In a year of uncertainty surrounding digital health reimbursement, cancer care navigation companies say the codes will help increase adoption of their services and offer them potential financial stability. The introduction of the codes also could incentivize more competitors to enter the field.
“When I was working at Providence back in the day, we had social workers act as [cancer care] navigators and the hospital just paid for them out of its own expenses to help patients,” said Adam Pellegrini, CEO of Jasper Health, a virtual cancer navigation company. “There’s been a need for this in the health system for decades.”
The Current Procedural Terminology codes reimburse for both clinical coordination services, which can only be done by a licensed practitioner, and patient navigation services, which are handled by professionals such as a community health worker.
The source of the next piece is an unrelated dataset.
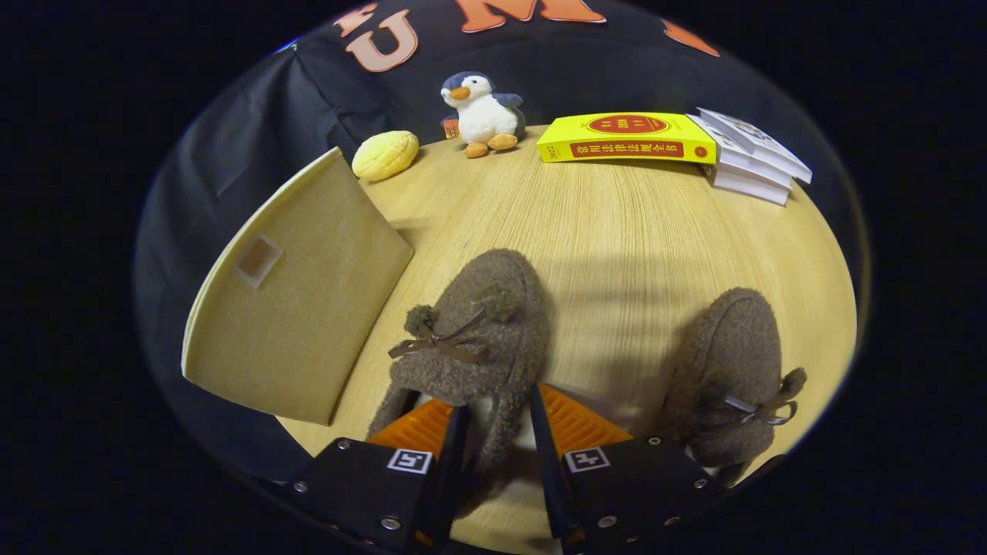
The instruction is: Open the storage box then place both shoes into the box .Put the left shoe in first, then the right shoe, with the right side of both shoes facing outward in a uniform manner.
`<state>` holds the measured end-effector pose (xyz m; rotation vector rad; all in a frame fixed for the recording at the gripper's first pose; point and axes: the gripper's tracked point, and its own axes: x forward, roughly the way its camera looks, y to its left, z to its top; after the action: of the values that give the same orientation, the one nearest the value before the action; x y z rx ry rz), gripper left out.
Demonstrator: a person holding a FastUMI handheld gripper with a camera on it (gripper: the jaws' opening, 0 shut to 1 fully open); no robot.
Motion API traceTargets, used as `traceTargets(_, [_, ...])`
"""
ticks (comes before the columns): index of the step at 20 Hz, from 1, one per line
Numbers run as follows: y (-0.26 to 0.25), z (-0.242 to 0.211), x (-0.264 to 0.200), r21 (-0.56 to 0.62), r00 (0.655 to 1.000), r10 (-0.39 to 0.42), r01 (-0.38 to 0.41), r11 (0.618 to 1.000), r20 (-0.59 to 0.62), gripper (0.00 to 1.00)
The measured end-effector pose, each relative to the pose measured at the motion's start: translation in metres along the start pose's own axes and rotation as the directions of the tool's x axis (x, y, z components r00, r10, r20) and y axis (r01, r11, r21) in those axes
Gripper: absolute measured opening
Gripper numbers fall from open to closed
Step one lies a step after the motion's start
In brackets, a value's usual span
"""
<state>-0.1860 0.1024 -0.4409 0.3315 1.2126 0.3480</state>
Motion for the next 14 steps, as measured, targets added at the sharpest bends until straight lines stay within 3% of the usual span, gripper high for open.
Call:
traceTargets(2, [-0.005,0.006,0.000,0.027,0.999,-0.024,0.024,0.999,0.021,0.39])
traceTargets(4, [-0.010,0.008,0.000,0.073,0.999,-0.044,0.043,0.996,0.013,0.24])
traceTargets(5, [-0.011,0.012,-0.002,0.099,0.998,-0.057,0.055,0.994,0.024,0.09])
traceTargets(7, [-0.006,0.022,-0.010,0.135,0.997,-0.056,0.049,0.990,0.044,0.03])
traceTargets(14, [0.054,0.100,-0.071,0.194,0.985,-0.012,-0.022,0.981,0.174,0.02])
Patient navigation services tend to focus on improving social determinants of health.
The Centers for Medicare and Medicaid Services also rolled out two healthcare common procedure codes on Jan. 1 to reimburse providers for offering principal illness navigation services. The services can include care coordination, health education, patient self-advocacy skills and facilitating access to community-based social services. Both codes work together to reimburse providers for care navigation services from Medicare.
The codes are a sign the government sees value in the services, and will make it easier for care navigation companies to sell their services to employers because of the reimbursement, Pelligrini said.
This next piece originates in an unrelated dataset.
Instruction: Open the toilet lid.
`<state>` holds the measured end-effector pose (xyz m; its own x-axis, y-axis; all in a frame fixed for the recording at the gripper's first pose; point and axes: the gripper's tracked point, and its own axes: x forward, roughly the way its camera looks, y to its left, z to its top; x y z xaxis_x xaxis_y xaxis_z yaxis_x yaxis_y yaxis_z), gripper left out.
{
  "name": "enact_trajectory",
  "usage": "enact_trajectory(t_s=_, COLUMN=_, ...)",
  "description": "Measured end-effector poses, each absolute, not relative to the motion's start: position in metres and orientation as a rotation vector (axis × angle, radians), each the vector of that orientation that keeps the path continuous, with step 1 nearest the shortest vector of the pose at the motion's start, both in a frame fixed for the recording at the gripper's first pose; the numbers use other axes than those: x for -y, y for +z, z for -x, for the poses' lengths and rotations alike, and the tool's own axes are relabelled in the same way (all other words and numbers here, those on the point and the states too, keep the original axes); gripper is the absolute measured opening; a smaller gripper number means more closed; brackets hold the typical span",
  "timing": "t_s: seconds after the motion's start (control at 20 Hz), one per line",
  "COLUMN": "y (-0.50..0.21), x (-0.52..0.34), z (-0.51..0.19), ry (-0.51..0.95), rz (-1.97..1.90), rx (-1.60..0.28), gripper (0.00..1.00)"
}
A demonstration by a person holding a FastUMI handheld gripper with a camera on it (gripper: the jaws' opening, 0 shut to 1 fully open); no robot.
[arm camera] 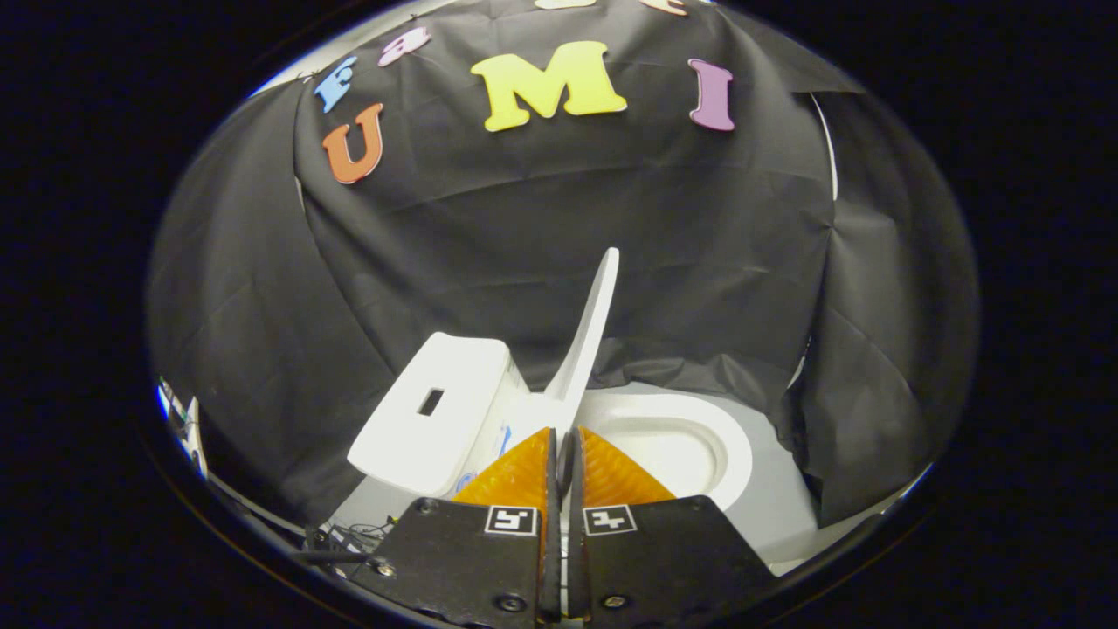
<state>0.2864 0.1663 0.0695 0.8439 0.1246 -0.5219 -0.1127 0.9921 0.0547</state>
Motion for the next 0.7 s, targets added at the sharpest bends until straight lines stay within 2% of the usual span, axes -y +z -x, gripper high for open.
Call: enact_trajectory(t_s=0.7, y=0.076, x=-0.281, z=-0.285, ry=0.175, rz=0.208, rx=-0.479, gripper=0.06)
“We're no longer telling payers and employers, ‘Oh, you’re going to have to pay for this out of your expense budget,’” Pelligrini said. “Now we can sell our cancer care navigation platform and services and how we get patients to stay engaged with it…leading to better outcomes. It shifts our [business] model in the long term.”
Gary Manning, president of cancer-focused remote patient monitoring startup Veris Health, said the codes will be an added boon for the company, which works with cancer provider organizations. Veris will help clinicians track their navigation activity so they can use it for invoicing and getting paid by Medicare, he said.
But not everyone is bullish on the effect of the navigation codes. Sach Jain, CEO of cancer-focused digital health company Carrum Health, said the codes are a step in the right direction but more change is needed to increase patient and clinician adoption of care navigation services.
The codes reimburse services with fee-for-service payments rather than reimbursing a single episode of care through value-based care payments. The latter is the best way to incentivize long-term adoption of cancer care navigation services, Jain said.
“Changing the behavior of providers and patients is difficult,” Jain said. “We can acknowledge [to] CMS that this is a good first step but there are 10 steps that need to happen.”